Third, we don't need the workers. Productivity gains and cheap imports mean that we can and do enjoy far more farm and factory goods than our forebears, with much less effort. Only a small fraction of today's workers make things. Our problem is finding worthwhile work for people to do, not finding workers to produce the goods we consume.
He goes on to argue that the Great Recession has left us with a jobs deficit of about 11 million--11 million workers looking for a job that just isn't there. "So common sense suggests we should make some decisions about who should have the first crack: older people, who have already worked three or four decades at hard jobs? Or younger people, many just out of school, with fresh skills and ambitions?"
As a rough cut, why not enact a three-year window during which the age for receiving full Social Security benefits would drop to 62 -- providing a voluntary, one-time, grab-it-now bonus for leaving work?
A huge percentage of the long-term unemployed are older workers, and we're seeing the highest unemployment rate for over-55s since 1948. Letting these people fall through the safety net, as many of them are, having exhausted all unemployment benefits, is far greater problem in the long-range for the nation than expanding Social Security to them.
How do you pay for it? There are actually some pretty straight-forward solutions, should Democrats have the will to push for them. End the payroll tax cut. Raise the payroll tax cap so that income over $106,000 is subject to payroll taxes. Here's a magic bullet: comprehensive immigration reform that brings millions of undocumented workers into the system, securing Social Security's future for decades to come.

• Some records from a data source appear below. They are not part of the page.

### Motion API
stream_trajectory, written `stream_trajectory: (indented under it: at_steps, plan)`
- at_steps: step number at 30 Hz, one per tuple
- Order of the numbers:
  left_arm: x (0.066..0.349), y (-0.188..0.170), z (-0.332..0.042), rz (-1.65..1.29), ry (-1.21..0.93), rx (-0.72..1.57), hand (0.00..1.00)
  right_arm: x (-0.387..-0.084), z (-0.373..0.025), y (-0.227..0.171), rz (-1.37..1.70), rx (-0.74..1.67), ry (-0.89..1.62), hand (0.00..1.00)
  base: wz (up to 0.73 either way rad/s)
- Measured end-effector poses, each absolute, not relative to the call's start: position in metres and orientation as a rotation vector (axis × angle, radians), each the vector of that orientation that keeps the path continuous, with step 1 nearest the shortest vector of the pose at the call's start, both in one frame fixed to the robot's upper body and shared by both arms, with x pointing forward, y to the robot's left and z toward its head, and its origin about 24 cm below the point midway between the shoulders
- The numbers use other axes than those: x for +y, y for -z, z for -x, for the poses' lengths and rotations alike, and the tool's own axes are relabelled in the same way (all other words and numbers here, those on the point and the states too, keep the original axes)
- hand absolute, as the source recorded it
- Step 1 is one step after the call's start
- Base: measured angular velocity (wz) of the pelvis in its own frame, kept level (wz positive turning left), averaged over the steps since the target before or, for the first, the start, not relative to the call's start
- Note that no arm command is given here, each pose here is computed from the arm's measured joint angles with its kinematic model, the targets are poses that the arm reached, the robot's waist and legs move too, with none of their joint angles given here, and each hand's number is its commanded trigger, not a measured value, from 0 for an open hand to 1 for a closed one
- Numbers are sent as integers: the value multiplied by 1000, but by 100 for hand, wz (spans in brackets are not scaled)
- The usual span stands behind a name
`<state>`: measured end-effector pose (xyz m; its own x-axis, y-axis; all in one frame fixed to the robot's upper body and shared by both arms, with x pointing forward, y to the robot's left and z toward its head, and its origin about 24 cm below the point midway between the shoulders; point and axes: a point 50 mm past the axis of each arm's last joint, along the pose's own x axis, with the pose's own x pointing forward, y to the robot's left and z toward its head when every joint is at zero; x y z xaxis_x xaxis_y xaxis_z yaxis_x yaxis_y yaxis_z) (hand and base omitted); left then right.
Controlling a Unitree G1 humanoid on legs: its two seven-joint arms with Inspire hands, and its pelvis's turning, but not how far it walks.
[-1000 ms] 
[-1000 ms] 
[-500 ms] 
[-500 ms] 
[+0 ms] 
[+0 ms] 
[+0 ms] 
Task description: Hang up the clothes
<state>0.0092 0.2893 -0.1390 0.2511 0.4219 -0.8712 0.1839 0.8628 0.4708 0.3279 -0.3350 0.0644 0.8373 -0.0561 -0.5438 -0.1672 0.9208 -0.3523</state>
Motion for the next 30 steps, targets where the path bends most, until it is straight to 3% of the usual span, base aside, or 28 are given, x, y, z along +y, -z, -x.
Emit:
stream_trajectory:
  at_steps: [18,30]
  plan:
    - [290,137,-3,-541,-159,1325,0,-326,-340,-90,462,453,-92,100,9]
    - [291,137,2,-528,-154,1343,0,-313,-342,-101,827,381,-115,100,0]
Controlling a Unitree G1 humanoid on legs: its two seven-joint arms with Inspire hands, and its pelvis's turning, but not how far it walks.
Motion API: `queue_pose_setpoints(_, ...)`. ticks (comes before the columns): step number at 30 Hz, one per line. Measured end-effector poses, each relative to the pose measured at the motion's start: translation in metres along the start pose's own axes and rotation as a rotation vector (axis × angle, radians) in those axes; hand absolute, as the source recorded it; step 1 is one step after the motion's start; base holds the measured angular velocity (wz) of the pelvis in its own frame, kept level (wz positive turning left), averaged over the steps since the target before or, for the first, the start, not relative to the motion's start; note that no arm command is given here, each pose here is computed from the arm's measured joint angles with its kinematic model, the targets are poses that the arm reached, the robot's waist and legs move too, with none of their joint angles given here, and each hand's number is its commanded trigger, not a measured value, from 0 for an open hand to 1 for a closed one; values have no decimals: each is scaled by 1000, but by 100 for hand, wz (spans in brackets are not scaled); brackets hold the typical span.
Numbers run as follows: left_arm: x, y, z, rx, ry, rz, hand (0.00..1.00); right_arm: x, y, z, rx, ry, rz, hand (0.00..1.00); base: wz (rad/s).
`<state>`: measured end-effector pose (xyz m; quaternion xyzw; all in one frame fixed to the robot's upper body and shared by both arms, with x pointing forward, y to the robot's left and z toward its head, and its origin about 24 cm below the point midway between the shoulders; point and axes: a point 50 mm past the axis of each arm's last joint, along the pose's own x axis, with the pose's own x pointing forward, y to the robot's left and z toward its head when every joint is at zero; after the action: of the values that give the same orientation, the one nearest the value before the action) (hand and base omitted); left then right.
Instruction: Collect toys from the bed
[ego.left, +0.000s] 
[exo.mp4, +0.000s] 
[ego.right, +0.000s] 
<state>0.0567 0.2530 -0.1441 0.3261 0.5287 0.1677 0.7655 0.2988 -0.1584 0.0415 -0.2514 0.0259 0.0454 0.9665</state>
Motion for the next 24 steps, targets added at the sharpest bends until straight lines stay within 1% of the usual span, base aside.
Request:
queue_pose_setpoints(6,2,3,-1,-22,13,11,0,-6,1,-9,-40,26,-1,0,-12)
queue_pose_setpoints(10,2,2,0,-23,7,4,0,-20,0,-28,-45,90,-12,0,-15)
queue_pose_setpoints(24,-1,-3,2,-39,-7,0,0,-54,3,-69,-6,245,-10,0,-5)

But in the meantime, Galbraith has the right idea, though the chances of it's simple wisdom being recognized by the powers that be seem exactly nil. Digby:
In a modern, civilized world in which people were trying to find economic answers to the problem of how to deal in a humane way with an aging population in a time of economic transition, Galbraith's prescription would at least be part of the discussion. Unfortunately, we are not in a civilized world -- we are in some weird Randian/Calvinist era in which our leaders seem to have confused economics with moralism and have decided that the average folk have had it too good for too long.